Además de sus paisajes imponentes, Tucumán viene trabajando fuerte para fomentar el turismo y hoy goza de una infraestructura y servicios excelentes.
Qué paradoja: Tafí del Valle crece mientras pasa el tiempo, en un lugar donde el tiempo parece no pasar nunca. Ahí está la magia de este pueblo enclavado entre montañas de la cadena del Aconquija que por momentos pareciera resistirse a abandonar el traje de villa veraniega, la misma que todavía guarda en su tierra el misterio cautivante de su cultura aborigen: pircas de piedra, construcciones de adobe y paja, artesanías en cerámica y la técnica agrícola cuyas huellas se advierten en las terrazas de cultivos, para ponerse el que mejor le calza: ser un ícono del turismo nacional e internacional durante los 365 días del año.
Sus productos artesanales, sus comidas típicas, sus 26 grados promedio de temperatura máxima durante el verano, sus paisajes deslumbrantes y sobre todo, la idiosincrasia de un pueblo pujante, repleto de sueños e ilusiones y dispuesto a someterse a la era de la globalización, pero a veces ajeno a los avances tecnológicos y culturales, convierten a la zona en una suerte de «isla exclusiva» en el norte argentino.
A diferencia de lo que sucede con tantos destinos pensados más en función de un negocio rentable que en la preservación y puesta en valor de lo autóctono, aquí todo tiene el sello local.
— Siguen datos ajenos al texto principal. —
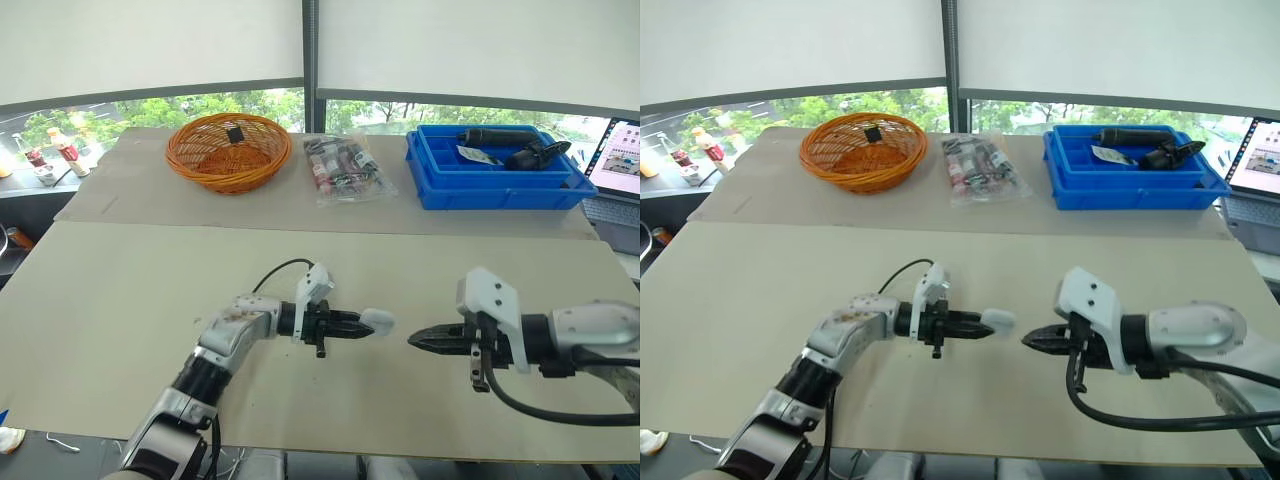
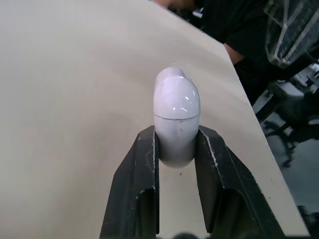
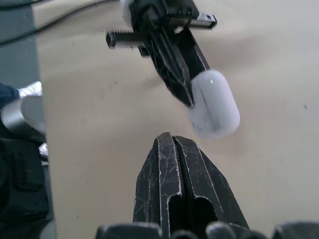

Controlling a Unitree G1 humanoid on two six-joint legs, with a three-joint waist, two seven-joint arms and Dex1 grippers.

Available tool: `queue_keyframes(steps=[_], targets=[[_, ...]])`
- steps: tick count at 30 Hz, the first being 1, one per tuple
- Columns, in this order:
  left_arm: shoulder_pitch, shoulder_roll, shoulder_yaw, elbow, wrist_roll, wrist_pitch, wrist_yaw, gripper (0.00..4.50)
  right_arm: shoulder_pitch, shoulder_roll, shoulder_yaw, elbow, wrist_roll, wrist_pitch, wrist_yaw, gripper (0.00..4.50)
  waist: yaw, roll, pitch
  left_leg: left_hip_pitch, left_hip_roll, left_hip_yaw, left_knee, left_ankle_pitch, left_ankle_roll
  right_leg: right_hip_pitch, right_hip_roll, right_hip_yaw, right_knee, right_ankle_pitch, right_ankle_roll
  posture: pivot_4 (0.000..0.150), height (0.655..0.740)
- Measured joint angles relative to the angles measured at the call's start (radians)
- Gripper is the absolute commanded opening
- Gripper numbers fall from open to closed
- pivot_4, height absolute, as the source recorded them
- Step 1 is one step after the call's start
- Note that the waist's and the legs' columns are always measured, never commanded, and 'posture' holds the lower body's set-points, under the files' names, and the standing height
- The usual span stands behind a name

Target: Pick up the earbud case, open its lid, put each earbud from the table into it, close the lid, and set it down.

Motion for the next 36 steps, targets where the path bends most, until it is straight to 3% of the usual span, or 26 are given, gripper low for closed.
queue_keyframes(steps=[5, 6, 12, 16, 17, 22, 28, 32, 36], targets=[[-0.080, 0.004, -0.009, 0.078, 0.016, 0.097, 0.000, 0.50, 0.066, 0.000, -0.023, -0.005, -0.045, -0.040, -0.011, 0.00, -0.012, 0.000, 0.000, 0.001, 0.000, 0.000, 0.000, 0.000, 0.000, 0.000, 0.000, 0.000, 0.001, 0.000, 0.000, 0.150, 0.7303], [-0.083, 0.004, -0.015, 0.092, 0.028, 0.096, 0.000, 1.54, 0.073, 0.000, -0.028, -0.005, -0.052, -0.047, -0.014, 0.00, -0.012, 0.000, 0.000, 0.001, 0.000, 0.000, 0.000, 0.000, 0.000, 0.000, 0.000, 0.000, 0.001, 0.000, 0.000, 0.150, 0.7303], [-0.091, 0.031, -0.049, 0.102, 0.073, -0.003, -0.044, 4.43, 0.086, 0.005, -0.035, -0.003, -0.079, -0.087, -0.024, 0.00, -0.006, 0.000, 0.000, 0.001, 0.000, 0.000, 0.000, 0.000, 0.000, 0.001, 0.000, 0.001, 0.001, 0.000, 0.000, 0.150, 0.7303], [-0.072, 0.125, -0.043, 0.070, 0.133, -0.122, -0.047, 4.47, 0.083, 0.005, -0.051, 0.013, -0.107, -0.140, -0.013, 0.00, -0.018, 0.000, 0.000, 0.002, 0.001, 0.000, 0.000, 0.000, 0.000, 0.001, 0.001, 0.001, 0.001, 0.000, 0.000, 0.150, 0.7303], [-0.054, 0.159, -0.030, 0.054, 0.145, -0.155, -0.048, 4.50, 0.081, 0.005, -0.056, 0.020, -0.115, -0.150, -0.010, 0.60, -0.023, 0.000, 0.000, 0.002, 0.001, 0.000, -0.001, 0.000, 0.000, 0.001, 0.001, 0.001, 0.001, 0.000, 0.000, 0.150, 0.7303], [0.048, 0.267, 0.030, -0.032, 0.176, -0.307, -0.054, 4.50, 0.070, -0.006, -0.065, 0.044, -0.137, -0.193, 0.025, 2.25, -0.021, 0.000, 0.000, 0.000, 0.001, 0.000, -0.001, 0.000, 0.000, 0.000, 0.000, 0.001, -0.001, 0.000, 0.000, 0.150, 0.7303], [0.200, 0.375, 0.184, -0.274, 0.053, -0.384, -0.141, 4.50, 0.044, -0.100, -0.106, 0.086, -0.149, -0.264, 0.151, 4.33, -0.012, 0.000, 0.002, 0.000, 0.002, 0.000, -0.001, 0.000, 0.000, 0.000, 0.000, 0.000, 0.000, 0.000, 0.000, 0.150, 0.7303], [0.350, 0.494, 0.279, -0.445, 0.015, -0.385, -0.164, 4.50, 0.030, -0.137, -0.146, 0.121, -0.139, -0.295, 0.233, 4.46, -0.016, 0.001, 0.003, 0.001, 0.002, 0.001, -0.001, 0.000, 0.000, 0.001, 0.000, 0.001, -0.001, 0.000, 0.000, 0.150, 0.7303], [0.432, 0.516, 0.287, -0.511, 0.065, -0.449, -0.127, 4.50, 0.001, -0.139, -0.140, 0.143, -0.142, -0.316, 0.257, 4.46, -0.009, 0.000, 0.003, 0.001, 0.002, 0.002, -0.001, 0.000, 0.000, 0.001, 0.000, 0.001, 0.000, 0.000, 0.000, 0.150, 0.7303]])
Desde la gastronomía, muy cuidada para que la alta cocina no opaque las costumbres y raíces del lugar, hasta el involucramiento del lugareño en toda la oferta turística.
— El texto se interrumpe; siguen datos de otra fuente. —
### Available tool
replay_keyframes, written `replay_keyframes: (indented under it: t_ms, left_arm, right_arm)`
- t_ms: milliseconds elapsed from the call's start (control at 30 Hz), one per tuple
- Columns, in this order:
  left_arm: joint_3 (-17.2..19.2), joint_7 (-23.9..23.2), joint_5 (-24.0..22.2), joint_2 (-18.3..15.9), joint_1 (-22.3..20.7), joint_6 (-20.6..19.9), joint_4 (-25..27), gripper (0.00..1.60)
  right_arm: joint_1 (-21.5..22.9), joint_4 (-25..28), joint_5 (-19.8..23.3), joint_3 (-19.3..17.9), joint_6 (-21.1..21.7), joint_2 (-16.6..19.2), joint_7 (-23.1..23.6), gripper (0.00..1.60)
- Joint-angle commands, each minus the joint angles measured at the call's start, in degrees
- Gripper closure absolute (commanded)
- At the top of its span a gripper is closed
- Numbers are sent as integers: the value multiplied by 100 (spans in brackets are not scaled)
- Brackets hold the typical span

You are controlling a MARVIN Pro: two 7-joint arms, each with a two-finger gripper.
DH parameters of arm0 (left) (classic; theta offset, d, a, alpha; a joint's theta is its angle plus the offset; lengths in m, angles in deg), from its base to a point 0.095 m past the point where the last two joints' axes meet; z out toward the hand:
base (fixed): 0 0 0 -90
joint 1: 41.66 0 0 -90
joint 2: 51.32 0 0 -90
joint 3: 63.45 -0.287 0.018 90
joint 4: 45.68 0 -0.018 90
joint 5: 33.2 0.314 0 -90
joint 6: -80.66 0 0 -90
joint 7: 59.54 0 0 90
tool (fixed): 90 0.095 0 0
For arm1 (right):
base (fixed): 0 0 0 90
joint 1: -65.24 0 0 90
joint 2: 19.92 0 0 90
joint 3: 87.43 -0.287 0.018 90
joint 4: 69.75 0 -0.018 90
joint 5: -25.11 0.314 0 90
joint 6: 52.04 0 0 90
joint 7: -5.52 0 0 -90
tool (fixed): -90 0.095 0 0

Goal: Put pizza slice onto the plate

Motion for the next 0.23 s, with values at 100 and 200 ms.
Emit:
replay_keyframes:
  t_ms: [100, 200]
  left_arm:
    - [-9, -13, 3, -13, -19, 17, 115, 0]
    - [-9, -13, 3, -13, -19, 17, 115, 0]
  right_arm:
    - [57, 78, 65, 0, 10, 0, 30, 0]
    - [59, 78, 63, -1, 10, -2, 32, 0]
Expulsados los jesuitas de estas tierras por orden del rey Carlos III, el valle se dividió en estancias. Hoy los dueños de las mismas -cuarta generación de una familia que hasta hace poco se dedicaba a la producción agrícola ganadera- adaptaron la fincas a las necesidades de gente que llega desde los lugares más remotos en busca de experiencias distintas. Lo llamativo es que tanto guías como queseros, mozos, recolectores agrícolas y demás personal abocado a las tareas del campo hace tres o cuatro generaciones que están allí. Y todos conviven como en los viejos tiempos, en familia. Algunos ejemplos de estancias son Las Carreras, Las Tacanas y Los Cuartos.
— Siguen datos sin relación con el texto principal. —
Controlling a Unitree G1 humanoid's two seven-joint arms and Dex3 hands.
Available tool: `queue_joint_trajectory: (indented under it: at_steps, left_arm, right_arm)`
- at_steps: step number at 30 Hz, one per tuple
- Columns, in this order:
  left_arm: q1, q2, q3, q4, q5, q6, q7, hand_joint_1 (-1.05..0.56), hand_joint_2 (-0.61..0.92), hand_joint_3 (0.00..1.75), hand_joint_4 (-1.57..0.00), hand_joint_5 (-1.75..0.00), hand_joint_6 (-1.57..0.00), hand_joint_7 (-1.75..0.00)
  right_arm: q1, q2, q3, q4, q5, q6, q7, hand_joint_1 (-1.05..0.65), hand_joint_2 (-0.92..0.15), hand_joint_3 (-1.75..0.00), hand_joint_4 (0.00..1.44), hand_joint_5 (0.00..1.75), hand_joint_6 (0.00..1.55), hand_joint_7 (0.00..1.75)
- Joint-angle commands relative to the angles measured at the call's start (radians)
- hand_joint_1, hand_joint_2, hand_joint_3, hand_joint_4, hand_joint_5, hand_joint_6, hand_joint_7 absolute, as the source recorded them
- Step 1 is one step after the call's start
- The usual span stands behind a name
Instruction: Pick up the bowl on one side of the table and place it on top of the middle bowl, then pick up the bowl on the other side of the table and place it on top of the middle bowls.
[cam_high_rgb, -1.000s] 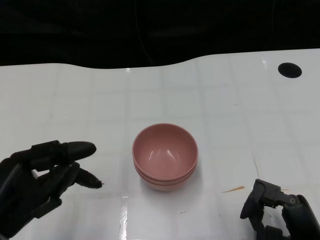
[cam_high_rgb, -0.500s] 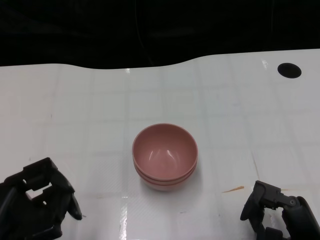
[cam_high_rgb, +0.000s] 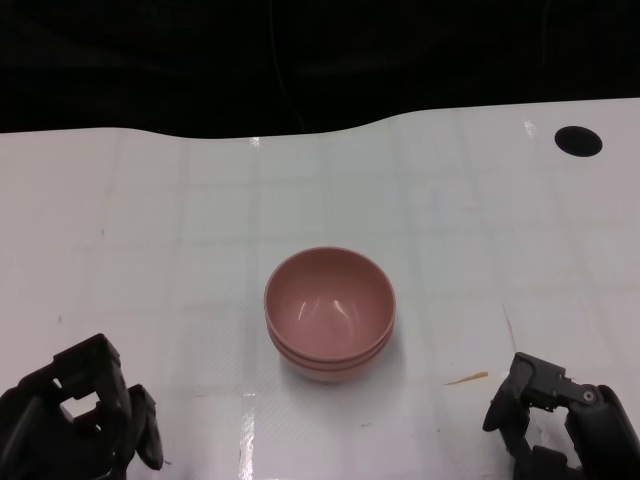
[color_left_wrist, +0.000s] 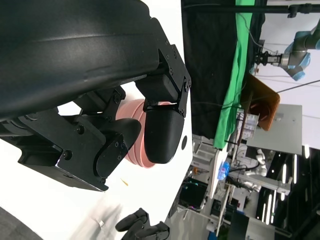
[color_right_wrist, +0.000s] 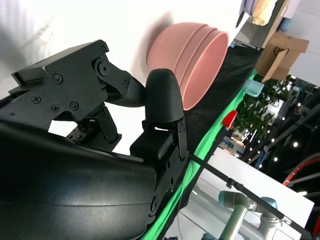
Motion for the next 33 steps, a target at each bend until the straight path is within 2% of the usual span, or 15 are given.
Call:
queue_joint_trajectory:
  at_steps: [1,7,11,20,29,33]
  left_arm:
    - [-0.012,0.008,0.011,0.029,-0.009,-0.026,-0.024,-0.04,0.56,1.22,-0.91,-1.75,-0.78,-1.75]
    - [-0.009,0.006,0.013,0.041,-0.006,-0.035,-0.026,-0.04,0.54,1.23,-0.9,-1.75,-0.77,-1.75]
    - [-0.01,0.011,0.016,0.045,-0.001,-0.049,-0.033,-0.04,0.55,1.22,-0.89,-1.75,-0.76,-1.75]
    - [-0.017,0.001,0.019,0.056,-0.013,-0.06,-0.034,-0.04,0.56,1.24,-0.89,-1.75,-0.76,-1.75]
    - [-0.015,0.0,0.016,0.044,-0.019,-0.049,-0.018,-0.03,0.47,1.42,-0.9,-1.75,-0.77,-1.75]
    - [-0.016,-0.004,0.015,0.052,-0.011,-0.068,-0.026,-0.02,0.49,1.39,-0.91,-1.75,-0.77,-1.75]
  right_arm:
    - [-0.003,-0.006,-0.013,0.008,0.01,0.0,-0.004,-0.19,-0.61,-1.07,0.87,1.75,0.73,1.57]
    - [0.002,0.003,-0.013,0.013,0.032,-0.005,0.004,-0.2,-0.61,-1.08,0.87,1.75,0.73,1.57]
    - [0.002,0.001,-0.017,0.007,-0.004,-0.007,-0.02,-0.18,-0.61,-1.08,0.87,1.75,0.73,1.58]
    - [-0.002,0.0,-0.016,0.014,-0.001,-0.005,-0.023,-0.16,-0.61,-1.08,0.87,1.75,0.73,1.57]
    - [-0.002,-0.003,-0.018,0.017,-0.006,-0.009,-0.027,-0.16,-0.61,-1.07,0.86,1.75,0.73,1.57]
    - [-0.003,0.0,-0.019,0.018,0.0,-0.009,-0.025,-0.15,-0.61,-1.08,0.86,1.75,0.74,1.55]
Un programa aparte y que demanda poco tiempo es subir hasta el Abra del Infiernillo, que en su cima regala la mejor vista de Tafí del Valle. Si uno llega en auto, la presencia de cardones indica la proximidad de Amaicha del Valle, donde aseguran que el sol brilla 360 días al año. De ser necesario parar a cargar nafta en Amaicha, el mejor consejo es estacionar el auto y perder -o ganar, depende de cómo se mida- dos horas. La estación de servicio, con la fachada construida totalmente en piedra de la zona, constituye un atractivo en sí mismo. Hay un puesto ambulante con productos comestibles regionales. Matambrito tiernizado al escabeche, pasta de habas, cabrito con especias, quinoa o dulces en sus diferentes versiones a precios accesibles (dos frascos grandes a elección, más uno chico a $ 25). Pero lo mejor pasa por el Museo de la Pachamama, una espectacular obra que rinde homenaje a la madre tierra a través del trabajo de cientos de artesanos.
Otra vez en el camino, hay que recorrer 22 kilómetros para llegar a las Ruinas de Quilmes, consideradas uno de los asentamientos indígenas más importantes del país. La reconstrucción parcial de la antigua ciudadela deja ver que la población estaba asentada en una suerte de anfiteatro natural a 2.000 metros de altura. Caminar entre pircas e inmensos cardones (crecen no más de un centímetro y medio por año y algunos superan los diez metros de altura) hasta llegar a una altura considerable permite imaginar cómo vivían los indios Quilmes hace más de 2.800 años.